¿Cómo se mensura la vida?
Se me ocurre que con reloj y almanaque para saber la cantidad, catalogando el legado y evaluando la actitud ética que la ha presidido para calcular el mérito y contando las emociones compartidas para saber si mereció la pena vivirla.
Si algo es la vida es emocionante, un viaje sin itinerario establecido ni final escrito, aunque sí inexorable. Una aventura en la que hemos de descubrir todas las emociones, en la que nos vemos arrastrados por la mayoría de ellas y en la que nos aferrarnos con fuerza a unas pocas, una aventura en la que las emociones compartidas nos alejan de la soledad.
Nos autodefinimos como seres racionales y no nos entendemos, si nos definiéramos como seres emocionales con cierta capacidad de raciocinio, seríamos nítidos.

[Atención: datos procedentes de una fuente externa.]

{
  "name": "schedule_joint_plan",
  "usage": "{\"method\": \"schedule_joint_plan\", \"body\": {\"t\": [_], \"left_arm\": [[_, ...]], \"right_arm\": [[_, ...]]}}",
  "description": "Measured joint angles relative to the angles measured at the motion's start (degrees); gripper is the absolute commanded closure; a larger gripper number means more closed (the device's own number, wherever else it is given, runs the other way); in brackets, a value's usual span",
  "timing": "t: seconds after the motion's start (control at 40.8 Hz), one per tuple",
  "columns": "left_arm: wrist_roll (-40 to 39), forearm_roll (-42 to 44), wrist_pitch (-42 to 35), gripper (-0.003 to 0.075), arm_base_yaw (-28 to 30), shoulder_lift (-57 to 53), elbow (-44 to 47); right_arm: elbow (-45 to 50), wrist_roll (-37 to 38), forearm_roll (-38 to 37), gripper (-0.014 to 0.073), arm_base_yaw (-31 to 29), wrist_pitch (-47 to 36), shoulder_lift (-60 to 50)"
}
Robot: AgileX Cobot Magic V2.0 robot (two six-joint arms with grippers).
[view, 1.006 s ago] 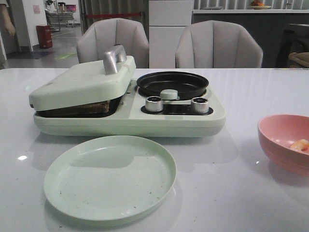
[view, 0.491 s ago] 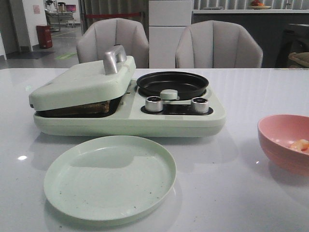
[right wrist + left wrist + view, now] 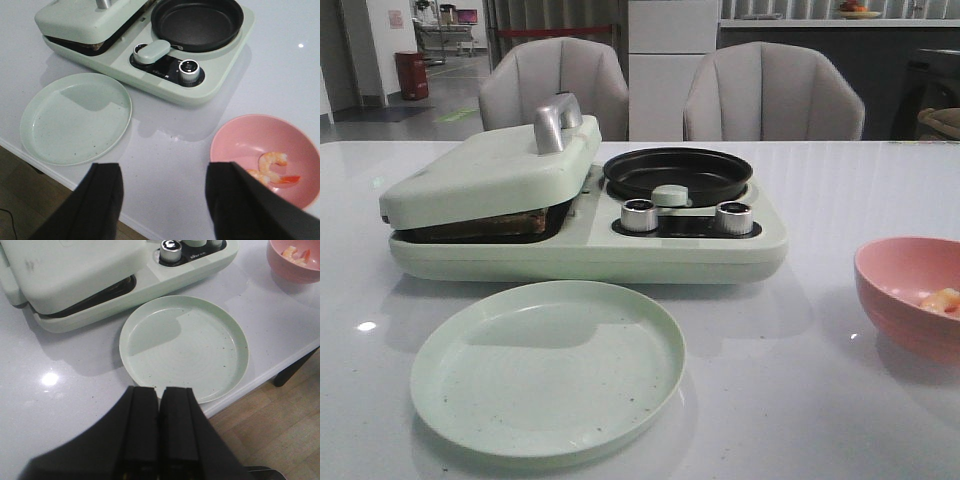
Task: Make breakfast with bread and shrimp
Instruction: 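Move the right gripper to the pink bowl of shrimp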
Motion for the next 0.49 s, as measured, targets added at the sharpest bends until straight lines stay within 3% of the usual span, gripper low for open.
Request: {"method": "schedule_joint_plan", "body": {"t": [0.221,0.491], "left_arm": [[0.00,0.00,-0.05,0.0619,0.00,0.00,0.00],[-0.11,0.00,-0.05,0.0619,0.00,0.00,0.00]], "right_arm": [[-3.64,0.83,-2.69,0.0119,-5.07,2.68,11.43],[-12.19,0.96,-3.28,0.0119,-20.60,8.60,30.40]]}}
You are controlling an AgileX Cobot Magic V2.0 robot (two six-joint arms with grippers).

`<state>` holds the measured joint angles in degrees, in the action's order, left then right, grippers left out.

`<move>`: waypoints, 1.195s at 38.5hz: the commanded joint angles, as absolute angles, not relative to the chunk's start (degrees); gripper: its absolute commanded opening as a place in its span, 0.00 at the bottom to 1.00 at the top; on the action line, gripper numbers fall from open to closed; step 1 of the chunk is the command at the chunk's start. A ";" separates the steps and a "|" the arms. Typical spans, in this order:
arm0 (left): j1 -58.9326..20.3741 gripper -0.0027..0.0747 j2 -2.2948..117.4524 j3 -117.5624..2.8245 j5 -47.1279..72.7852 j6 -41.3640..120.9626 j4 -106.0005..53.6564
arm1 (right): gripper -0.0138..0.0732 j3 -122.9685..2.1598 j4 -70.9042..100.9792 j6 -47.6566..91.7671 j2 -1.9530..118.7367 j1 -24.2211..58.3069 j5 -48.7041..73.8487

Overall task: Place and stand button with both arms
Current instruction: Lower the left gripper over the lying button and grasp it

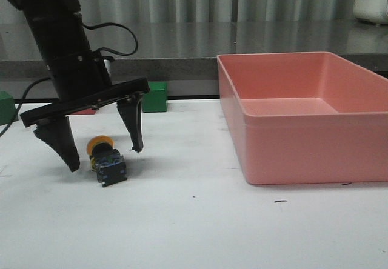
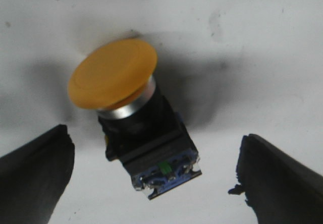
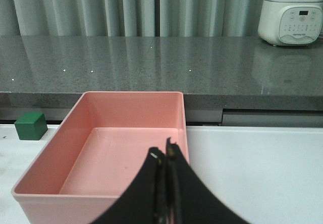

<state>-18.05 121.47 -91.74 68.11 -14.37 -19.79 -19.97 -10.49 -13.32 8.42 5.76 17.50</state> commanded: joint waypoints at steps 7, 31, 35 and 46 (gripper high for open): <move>-18.28 0.69 121.02 -95.93 71.81 -16.42 -21.66 | 0.09 -21.32 -11.61 -13.09 8.99 5.54 12.60; -18.28 0.38 120.77 -96.01 72.39 -14.89 -19.31 | 0.09 -21.27 -11.61 -13.09 8.99 5.54 12.60; -18.40 0.38 118.30 -96.01 69.45 -14.89 -14.55 | 0.09 -21.23 -11.61 -13.09 8.99 5.54 12.60; -19.56 0.38 108.62 -89.23 52.31 -14.89 -4.92 | 0.09 -21.23 -11.61 -13.09 8.99 5.54 12.60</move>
<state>-18.83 115.08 -90.79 58.24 -15.04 -6.74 -19.85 -10.49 -13.32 8.42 5.76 17.41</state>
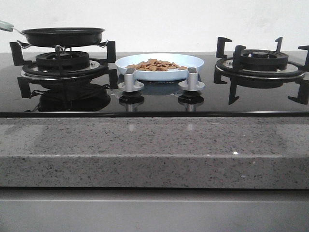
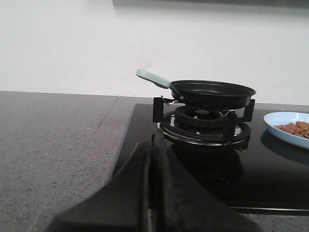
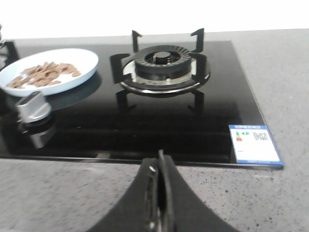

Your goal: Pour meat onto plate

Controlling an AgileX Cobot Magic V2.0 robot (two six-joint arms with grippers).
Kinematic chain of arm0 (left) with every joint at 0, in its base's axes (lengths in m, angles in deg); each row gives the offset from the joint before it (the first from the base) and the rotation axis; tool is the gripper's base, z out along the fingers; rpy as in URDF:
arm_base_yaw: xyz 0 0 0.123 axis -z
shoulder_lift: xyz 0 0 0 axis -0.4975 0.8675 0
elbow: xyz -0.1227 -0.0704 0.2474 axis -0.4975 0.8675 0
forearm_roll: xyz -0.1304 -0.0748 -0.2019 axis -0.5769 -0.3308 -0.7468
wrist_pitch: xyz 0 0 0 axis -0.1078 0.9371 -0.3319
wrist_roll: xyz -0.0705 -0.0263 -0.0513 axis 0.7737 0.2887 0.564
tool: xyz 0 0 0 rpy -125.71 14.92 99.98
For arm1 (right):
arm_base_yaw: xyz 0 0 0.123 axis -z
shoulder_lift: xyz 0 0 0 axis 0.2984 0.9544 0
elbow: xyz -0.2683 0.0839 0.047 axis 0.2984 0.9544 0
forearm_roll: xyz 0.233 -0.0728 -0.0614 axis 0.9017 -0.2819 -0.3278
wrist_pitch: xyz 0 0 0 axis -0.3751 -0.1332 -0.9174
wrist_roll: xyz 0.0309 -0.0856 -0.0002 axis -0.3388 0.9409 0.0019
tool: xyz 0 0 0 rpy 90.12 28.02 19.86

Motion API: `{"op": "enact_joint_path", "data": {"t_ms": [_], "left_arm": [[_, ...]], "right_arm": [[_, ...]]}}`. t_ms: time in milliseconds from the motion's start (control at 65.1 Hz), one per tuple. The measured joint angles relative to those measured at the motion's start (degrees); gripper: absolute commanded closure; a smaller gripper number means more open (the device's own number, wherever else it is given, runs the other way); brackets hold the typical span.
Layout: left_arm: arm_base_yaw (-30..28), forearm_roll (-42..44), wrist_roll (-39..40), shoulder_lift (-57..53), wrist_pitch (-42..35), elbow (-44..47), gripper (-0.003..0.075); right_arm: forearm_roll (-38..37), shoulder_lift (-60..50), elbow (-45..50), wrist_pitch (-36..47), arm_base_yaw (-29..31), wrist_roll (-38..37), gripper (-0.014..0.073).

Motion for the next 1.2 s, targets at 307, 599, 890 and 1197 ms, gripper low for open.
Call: {"op": "enact_joint_path", "data": {"t_ms": [307, 599, 890, 1197], "left_arm": [[0.0, 0.0, 0.0, 0.0, -0.04, 0.0, 0.0741], [0.0, 0.0, 0.0, 0.0, -0.04, 0.0, 0.0741], [0.0, 0.0, 0.0, 0.0, -0.04, 0.0, 0.0741], [0.0, 0.0, 0.0, 0.0, -0.04, 0.0, 0.0741]], "right_arm": [[1.09, -3.67, 10.82, 14.26, 1.03, 0.0, 0.0663], [0.68, -3.77, 10.82, 15.18, 1.03, 0.0, 0.0663], [-1.06, -3.77, 10.82, 15.18, 1.11, 0.11, 0.0663], [-1.11, -3.77, 10.82, 15.2, 3.19, 0.19, 0.0663]]}}
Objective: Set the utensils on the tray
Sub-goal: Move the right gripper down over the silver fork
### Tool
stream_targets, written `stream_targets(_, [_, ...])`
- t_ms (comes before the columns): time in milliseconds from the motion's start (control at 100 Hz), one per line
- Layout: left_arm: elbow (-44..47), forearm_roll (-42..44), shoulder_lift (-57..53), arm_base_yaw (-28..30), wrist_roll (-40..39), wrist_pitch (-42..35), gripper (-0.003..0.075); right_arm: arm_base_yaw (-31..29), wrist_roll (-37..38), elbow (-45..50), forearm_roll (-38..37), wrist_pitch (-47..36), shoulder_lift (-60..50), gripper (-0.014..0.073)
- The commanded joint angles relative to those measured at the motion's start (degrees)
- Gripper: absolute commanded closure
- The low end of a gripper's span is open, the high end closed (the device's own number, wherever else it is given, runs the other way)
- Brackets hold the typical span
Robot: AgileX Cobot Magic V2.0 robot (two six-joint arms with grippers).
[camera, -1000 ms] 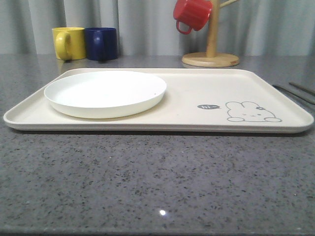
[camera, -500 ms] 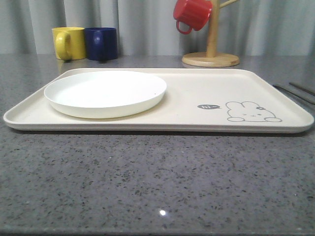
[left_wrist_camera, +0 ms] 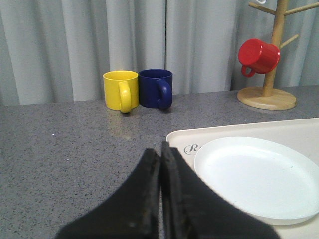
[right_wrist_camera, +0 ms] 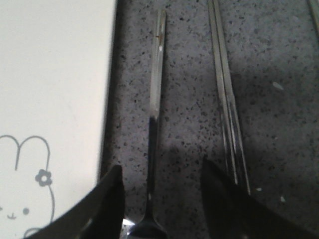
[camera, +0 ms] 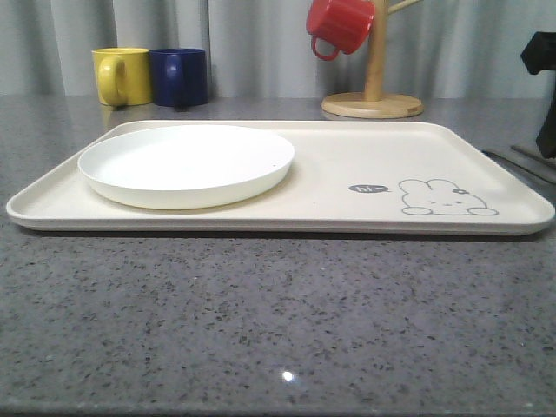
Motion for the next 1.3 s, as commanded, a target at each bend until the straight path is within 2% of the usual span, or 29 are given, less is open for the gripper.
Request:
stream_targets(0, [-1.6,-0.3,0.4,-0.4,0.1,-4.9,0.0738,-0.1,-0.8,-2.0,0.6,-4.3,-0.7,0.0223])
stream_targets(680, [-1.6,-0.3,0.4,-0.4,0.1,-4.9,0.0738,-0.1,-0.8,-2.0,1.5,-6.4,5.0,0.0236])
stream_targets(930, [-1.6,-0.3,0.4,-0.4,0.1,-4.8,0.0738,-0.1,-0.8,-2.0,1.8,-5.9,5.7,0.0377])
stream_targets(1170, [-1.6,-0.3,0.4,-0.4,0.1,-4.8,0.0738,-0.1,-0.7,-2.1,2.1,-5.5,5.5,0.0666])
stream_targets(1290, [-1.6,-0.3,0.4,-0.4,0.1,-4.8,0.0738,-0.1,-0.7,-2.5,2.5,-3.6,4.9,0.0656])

El tiempo resulta que es relativo, las emociones son rotundamente absolutas. La razón explica algunas cosas, las emociones no precisan explicaciones. La parca no se lleva la huella emocional que has dejado en los tuyos, con eso no puede, y además esa huella no está sujeta a reparto ante notario.
Siempre puede faltarnos tiempo o pueden faltarnos cosas pero qué difícil es perder la capacidad de emocionarnos, por eso siempre podemos dar y dar mucho. Es la ventaja de ser esencialmente emoción.